Лиры были цветастые и большие, он приколол их булавкой к нагрудному карману рубашки с внутренней стороны. Фонтан Треви бил, шумел и плескал. Даже сейчас, в апреле, на улице было под тридцать, а небо — небо было не взаправду синим, как на детских переводных картинках. Но залезть в фонтан, как это делали американские студенты, которых в это время года полно в Риме, Володя не мог: рубашку на берегу оставить нельзя, искупаться в рубашке тем более, лиры могли намокнуть. Он лишь зачерпнул яркой, не такой как в России, воды, намочил шею, лицо и волосы. Сидя на ступеньках, он оглянулся на Колизей, и вечный город объял его, плотно сияющее, как при галлюцинации, небо запрокинулось, душа вспенилась и заиграла, ему показалось, что он здесь родился, возникло странное чувство, будто это его город и будто он жил в нем всегда. Но дело было не только в Риме и италийском небе, но в нежданном головокружительном чувстве свободы, которое за дорожными тяготами и бюрократическими хлопотами Володя еще не успел пережить. Очень скоро это же хмельное чувство, только еще более острое, он испытает, когда снизу, от башен-близнецов, пойдет вверх, задыхаясь от быстрого шага, по узкому извилистому Бродвею. Торопиться было некуда, но подгоняло опасение, вдруг это все не с ним, и сейчас город Нью-Йорк исчезнет, как исчезают сновидения. И он опять проснется в провинциальном, облупленном, в потеках плесени от вечной сырости и нищеты, месте своего рождения.
9
В Нью-Йорке его поджидала новость, что он, Володя Теркин, никакой не еврей. А кто? Русский, конечно. Гой. Еврей, объяснили ему в какой-то загроможденной шкафами еврейской конторе в Бруклине, должен быть обрезанным. А вы же сами сказали, что не прошли обряд обрезания.
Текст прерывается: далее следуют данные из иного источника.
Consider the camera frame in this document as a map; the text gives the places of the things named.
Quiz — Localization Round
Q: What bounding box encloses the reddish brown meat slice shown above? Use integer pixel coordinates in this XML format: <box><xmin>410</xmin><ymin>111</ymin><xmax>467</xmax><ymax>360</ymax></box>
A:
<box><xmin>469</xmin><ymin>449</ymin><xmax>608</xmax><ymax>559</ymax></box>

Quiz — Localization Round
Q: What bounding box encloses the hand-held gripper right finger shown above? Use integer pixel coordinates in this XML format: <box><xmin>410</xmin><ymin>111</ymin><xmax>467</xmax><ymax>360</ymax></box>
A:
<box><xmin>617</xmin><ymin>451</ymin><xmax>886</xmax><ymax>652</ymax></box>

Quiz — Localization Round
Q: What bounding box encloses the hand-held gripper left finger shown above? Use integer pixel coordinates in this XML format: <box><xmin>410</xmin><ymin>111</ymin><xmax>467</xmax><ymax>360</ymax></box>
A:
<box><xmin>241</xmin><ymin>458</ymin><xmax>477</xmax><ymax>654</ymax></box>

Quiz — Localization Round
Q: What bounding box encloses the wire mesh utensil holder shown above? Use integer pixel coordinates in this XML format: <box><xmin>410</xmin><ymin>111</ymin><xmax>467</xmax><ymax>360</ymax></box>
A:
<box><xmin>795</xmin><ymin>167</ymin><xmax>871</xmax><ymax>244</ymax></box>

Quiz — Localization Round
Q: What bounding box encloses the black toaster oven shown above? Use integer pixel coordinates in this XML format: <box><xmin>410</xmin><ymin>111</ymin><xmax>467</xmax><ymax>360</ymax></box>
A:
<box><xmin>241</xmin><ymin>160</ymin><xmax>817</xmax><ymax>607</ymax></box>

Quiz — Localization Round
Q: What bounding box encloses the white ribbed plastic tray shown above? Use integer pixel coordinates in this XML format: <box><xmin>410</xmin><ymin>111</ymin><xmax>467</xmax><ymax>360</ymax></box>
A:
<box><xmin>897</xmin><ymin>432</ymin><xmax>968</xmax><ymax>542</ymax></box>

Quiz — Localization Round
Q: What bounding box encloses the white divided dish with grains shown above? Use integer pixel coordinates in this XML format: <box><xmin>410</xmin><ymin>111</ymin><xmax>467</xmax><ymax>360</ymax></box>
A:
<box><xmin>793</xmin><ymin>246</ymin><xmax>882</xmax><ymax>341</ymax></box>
Ему намекнули, что не все потеряно, что никогда не поздно, Володя отнесся к этому деликатному предложению прохладно. Вот видите, и что же вы хотите?
Володя хотел ласкового приема. Более того, он ждал от Америки такой необходимой ему сейчас любви. Это что ж, тот факт, что его родная мама Роза Моисеева, бежала из фашистского гетто, уже не считается? Все бежали из фашистского гетто, сказали ему. С тоской вспомнил он, что знающие люди советовали удрать из Рима и добраться до Германии. И там, как жертва холокоста по материнской линии, он мог бы как сыр в масле кататься. Вот так и становятся антисемитами, подумал он. Без юмора, вполне серьезно, он ведь был строгим юношей и серьезным человеком.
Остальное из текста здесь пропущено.